(Collection entries)
········
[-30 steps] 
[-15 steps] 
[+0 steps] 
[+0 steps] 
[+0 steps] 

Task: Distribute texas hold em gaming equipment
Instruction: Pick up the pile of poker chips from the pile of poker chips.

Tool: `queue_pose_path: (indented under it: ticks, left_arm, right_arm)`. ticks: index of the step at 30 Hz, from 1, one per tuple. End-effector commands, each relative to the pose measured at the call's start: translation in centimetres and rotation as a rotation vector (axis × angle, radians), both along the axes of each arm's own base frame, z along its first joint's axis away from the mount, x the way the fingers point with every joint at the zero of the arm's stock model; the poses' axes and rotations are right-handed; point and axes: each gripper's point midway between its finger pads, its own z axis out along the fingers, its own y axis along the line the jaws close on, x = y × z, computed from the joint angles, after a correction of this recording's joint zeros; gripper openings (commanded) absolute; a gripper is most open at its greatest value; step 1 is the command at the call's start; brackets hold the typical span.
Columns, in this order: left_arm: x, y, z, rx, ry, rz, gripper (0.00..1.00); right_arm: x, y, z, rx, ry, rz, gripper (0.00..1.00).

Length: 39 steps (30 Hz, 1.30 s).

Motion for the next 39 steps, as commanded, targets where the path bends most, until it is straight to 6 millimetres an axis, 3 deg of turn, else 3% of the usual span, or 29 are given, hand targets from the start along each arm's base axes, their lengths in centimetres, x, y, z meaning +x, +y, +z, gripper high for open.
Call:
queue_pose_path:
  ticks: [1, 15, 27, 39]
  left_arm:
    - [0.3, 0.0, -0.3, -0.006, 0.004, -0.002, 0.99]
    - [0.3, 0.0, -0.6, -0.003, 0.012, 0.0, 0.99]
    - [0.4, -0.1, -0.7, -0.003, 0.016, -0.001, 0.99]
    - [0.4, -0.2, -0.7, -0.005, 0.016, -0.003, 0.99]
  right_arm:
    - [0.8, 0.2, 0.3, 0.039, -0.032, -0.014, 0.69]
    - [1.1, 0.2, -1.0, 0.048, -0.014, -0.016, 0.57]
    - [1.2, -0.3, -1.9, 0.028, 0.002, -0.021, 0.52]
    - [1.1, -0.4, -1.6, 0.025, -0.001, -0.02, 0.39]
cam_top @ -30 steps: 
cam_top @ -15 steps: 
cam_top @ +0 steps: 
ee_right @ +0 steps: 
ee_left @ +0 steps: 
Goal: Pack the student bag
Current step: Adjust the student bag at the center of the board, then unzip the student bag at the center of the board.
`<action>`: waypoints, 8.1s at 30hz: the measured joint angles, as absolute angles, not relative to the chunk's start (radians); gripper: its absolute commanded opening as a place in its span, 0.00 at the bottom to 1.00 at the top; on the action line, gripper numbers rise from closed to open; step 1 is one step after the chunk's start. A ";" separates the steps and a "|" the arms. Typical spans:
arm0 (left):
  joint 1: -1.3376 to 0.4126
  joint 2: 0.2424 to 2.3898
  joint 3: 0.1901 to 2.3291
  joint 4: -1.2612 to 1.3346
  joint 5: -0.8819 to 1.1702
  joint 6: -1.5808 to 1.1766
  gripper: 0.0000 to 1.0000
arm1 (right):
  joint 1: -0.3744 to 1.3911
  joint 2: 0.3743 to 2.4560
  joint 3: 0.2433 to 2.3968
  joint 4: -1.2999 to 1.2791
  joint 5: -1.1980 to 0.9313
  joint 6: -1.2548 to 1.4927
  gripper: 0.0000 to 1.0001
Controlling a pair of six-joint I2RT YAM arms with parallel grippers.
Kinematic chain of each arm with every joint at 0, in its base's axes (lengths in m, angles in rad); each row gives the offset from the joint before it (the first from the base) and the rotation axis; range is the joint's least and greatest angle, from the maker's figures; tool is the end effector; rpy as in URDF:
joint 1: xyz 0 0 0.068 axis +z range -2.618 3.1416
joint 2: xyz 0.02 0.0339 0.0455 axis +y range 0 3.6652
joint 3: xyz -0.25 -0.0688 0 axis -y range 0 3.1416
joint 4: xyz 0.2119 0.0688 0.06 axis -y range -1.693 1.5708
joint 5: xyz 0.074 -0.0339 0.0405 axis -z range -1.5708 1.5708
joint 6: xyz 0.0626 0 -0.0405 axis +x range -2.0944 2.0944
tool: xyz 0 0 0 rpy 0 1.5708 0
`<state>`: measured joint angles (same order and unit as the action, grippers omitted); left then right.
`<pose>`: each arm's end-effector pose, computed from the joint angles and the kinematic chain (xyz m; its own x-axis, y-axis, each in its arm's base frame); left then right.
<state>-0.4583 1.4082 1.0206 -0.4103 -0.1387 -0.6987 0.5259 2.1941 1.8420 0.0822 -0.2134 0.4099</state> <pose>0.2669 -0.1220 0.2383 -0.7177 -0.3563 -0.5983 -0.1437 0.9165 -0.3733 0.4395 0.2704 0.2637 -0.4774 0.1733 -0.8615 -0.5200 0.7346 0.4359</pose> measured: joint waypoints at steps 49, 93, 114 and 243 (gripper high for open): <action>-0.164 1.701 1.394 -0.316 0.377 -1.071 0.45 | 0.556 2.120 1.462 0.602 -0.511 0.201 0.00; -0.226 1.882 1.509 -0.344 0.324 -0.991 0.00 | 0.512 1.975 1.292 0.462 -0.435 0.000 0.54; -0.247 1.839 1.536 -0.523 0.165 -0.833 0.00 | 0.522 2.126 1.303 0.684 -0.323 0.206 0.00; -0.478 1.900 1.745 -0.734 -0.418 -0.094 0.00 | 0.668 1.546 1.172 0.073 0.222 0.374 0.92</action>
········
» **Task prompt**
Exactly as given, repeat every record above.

» **Solution to this problem**
[-30 steps] 
[-15 steps] 
[+0 steps] 
[+0 steps] 
[+0 steps] 

Task: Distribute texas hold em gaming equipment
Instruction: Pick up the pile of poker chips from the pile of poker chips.

Tool: `queue_pose_path: (indented under it: ticks, left_arm, right_arm)`. ticks: index of the step at 30 Hz, from 1, one per tuple. End-effector commands, each relative to the pose measured at the call's start: translation in centimetres and rotation as a rotation vector (axis × angle, radians), both along the axes of each arm's own base frame, z along its first joint's axis away from the mount, x the way the fingers point with every joint at the zero of the arm's stock model; the poses' axes and rotations are right-handed; point and axes: each gripper's point midway between its finger pads, its own z axis out along the fingers, its own y axis along the line the jaws close on, x = y × z, computed from the joint angles, after a correction of this recording's joint zeros; gripper openings (commanded) absolute; a gripper is most open at its greatest value; step 1 is the command at the call's start; brackets hold the typical span.
Columns, in this order: left_arm: x, y, z, rx, ry, rz, gripper (0.00..1.00); right_arm: x, y, z, rx, ry, rz, gripper (0.00..1.00).

Length: 39 steps (30 Hz, 1.30 s).

Motion for the next 39 steps, as commanded, targets where the path bends most, until it is straight to 6 millimetres an axis, 3 deg of turn, else 3% of the usual span, or 29 are given, hand targets from the start along each arm's base axes, their lengths in centimetres, x, y, z meaning +x, +y, +z, gripper high for open.
Call:
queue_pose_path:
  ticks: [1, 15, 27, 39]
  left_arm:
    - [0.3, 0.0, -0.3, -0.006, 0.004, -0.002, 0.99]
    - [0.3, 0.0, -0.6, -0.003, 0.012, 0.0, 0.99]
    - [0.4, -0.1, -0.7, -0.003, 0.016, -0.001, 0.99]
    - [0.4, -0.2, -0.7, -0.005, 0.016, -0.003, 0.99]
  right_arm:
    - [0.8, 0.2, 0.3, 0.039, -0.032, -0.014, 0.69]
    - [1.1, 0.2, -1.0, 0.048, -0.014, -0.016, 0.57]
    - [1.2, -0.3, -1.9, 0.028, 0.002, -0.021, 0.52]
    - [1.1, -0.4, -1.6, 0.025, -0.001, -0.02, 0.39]
cam_top @ -30 steps: 
cam_top @ -15 steps: 
cam_top @ +0 steps: 
ee_right @ +0 steps: 
ee_left @ +0 steps: 
Goal: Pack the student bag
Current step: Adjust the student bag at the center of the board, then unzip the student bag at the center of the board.
`<action>`: waypoints, 8.1s at 30hz: the measured joint angles, as absolute angles, not relative to the chunk's start (radians); gripper: its absolute commanded opening as a place in its span, 0.00 at the bottom to 1.00 at the top; on the action line, gripper numbers rise from closed to open; step 1 is one step after the chunk's start. A ";" separates the steps and a "|" the arms. Typical spans:
arm0 (left):
  joint 1: -1.3376 to 0.4126
  joint 2: 0.2424 to 2.3898
  joint 3: 0.1901 to 2.3291
  joint 4: -1.2612 to 1.3346
  joint 5: -0.8819 to 1.1702
  joint 6: -1.5808 to 1.1766
  gripper: 0.0000 to 1.0000
arm1 (right):
  joint 1: -0.3744 to 1.3911
  joint 2: 0.3743 to 2.4560
  joint 3: 0.2433 to 2.3968
  joint 4: -1.2999 to 1.2791
  joint 5: -1.1980 to 0.9313
  joint 6: -1.2548 to 1.4927
  gripper: 0.0000 to 1.0001
Controlling a pair of six-joint I2RT YAM arms with parallel grippers.
Kinematic chain of each arm with every joint at 0, in its base's axes (lengths in m, angles in rad); each row gives the offset from the joint before it (the first from the base) and the rotation axis; range is the joint's least and greatest angle, from the maker's figures; tool is the end effector; rpy as in URDF:
joint 1: xyz 0 0 0.068 axis +z range -2.618 3.1416
joint 2: xyz 0.02 0.0339 0.0455 axis +y range 0 3.6652
joint 3: xyz -0.25 -0.0688 0 axis -y range 0 3.1416
joint 4: xyz 0.2119 0.0688 0.06 axis -y range -1.693 1.5708
joint 5: xyz 0.074 -0.0339 0.0405 axis -z range -1.5708 1.5708
joint 6: xyz 0.0626 0 -0.0405 axis +x range -2.0944 2.0944
tool: xyz 0 0 0 rpy 0 1.5708 0
`<state>`: measured joint angles (same order and unit as the action, grippers omitted); left then right.
`<pose>`: each arm's end-effector pose, computed from the joint angles and the kinematic chain (xyz m; its own x-axis, y-axis, each in its arm's base frame); left then right.
<state>-0.4583 1.4082 1.0206 -0.4103 -0.1387 -0.6987 0.5259 2.1941 1.8420 0.0822 -0.2134 0.4099</state> <pose>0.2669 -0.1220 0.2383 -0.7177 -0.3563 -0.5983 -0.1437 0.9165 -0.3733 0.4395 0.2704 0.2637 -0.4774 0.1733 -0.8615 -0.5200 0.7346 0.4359</pose> measured: joint waypoints at steps 49, 93, 114 and 243 (gripper high for open): <action>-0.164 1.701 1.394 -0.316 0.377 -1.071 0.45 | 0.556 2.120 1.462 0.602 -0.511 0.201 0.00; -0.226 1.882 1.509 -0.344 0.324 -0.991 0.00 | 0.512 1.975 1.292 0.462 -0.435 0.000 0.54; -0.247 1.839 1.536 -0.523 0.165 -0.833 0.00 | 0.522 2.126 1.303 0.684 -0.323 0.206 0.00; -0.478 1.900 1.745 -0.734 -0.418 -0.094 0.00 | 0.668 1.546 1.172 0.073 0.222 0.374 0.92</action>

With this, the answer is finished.